# Like Button Gone?



## The Jogger (13 Aug 2018)

Why can't I use the like button on threads in Politics & Current Affairs?


----------



## Salty seadog (13 Aug 2018)

The Jogger said:


> Why can't I use the like button on threads in Politics & Current Affairs?



It's there for me.


----------



## User10119 (13 Aug 2018)

Politics & Current Affairs was locked back in November - apart from a momentary reopening in December when one new thread appeared, I think, which might have been when the threads (which had all been disappeared) were reinstated. IIRC the like button disappeared from that board then.

In News & Current Affairs it appears to be there for me.


----------



## Salty seadog (13 Aug 2018)

The Jogger said:


> Why can't I use the like button on threads in Politics & Current Affairs?



[QUOTE 5348701, member: 10119"]Politics & Current Affairs was locked back in November - apart from a momentary reopening in December when one new thread appeared, I think, which might have been when the threads (which had all been disappeared) were reinstated.

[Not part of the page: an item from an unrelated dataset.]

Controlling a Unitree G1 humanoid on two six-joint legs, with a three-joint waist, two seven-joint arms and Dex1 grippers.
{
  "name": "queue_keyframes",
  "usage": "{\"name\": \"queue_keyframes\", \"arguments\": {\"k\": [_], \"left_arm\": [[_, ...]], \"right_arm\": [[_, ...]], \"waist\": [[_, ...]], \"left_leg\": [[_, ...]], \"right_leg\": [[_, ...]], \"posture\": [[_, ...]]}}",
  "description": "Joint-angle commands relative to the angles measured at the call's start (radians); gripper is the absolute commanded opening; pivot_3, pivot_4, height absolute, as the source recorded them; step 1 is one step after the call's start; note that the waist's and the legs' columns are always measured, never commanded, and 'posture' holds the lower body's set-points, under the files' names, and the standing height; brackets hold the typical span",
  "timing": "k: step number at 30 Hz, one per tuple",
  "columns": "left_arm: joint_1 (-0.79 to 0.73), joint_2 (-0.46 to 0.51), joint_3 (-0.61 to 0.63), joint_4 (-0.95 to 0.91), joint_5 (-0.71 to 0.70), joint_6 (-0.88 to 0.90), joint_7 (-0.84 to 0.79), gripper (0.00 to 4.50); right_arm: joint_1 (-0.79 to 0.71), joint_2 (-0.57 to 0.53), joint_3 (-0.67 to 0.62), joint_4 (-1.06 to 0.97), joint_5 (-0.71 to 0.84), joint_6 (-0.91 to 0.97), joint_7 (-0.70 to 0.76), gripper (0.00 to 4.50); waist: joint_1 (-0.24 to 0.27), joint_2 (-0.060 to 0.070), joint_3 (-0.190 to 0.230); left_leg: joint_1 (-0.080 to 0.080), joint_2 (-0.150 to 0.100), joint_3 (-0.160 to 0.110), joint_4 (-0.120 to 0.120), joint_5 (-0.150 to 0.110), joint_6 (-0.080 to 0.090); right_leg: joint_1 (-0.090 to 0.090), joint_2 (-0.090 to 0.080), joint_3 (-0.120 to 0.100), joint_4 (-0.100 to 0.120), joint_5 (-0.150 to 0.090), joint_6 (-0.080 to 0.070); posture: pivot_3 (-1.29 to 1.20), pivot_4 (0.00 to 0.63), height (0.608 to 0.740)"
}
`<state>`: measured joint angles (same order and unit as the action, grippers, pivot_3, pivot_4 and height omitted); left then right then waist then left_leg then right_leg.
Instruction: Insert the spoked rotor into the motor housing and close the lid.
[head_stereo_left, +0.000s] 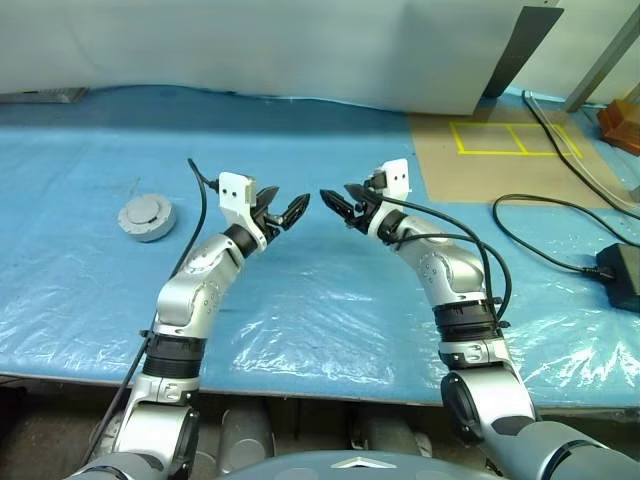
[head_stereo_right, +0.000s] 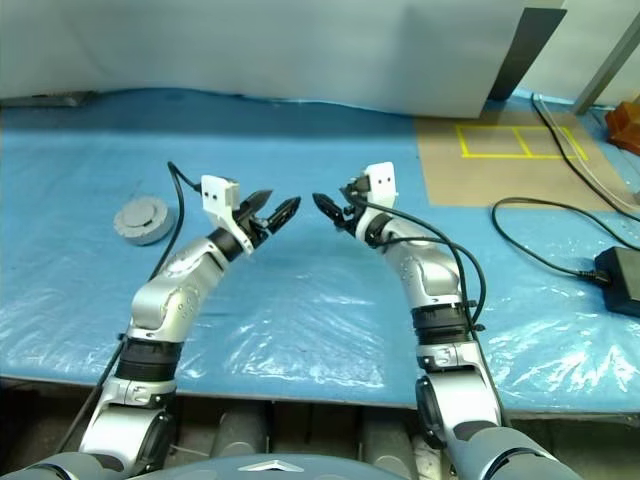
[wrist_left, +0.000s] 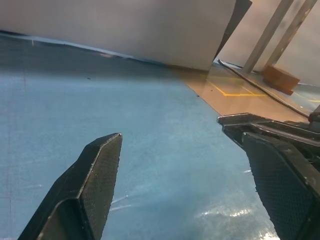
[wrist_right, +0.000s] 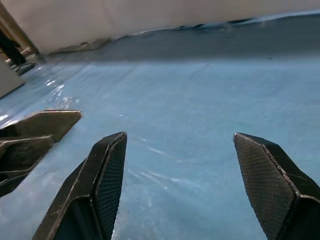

IIRC the like button disappeared from that board then.

In News & Current Affairs it appears to be there for me.[/QUOTE]

Ahhh yes, wrong politics forum. 

As you were


----------



## The Jogger (13 Aug 2018)

Ah right, I need to change my glasses, thanks.


----------



## Lonestar (16 Aug 2018)




----------



## classic33 (16 Aug 2018)

Lonestar said:


> View attachment 425358


----------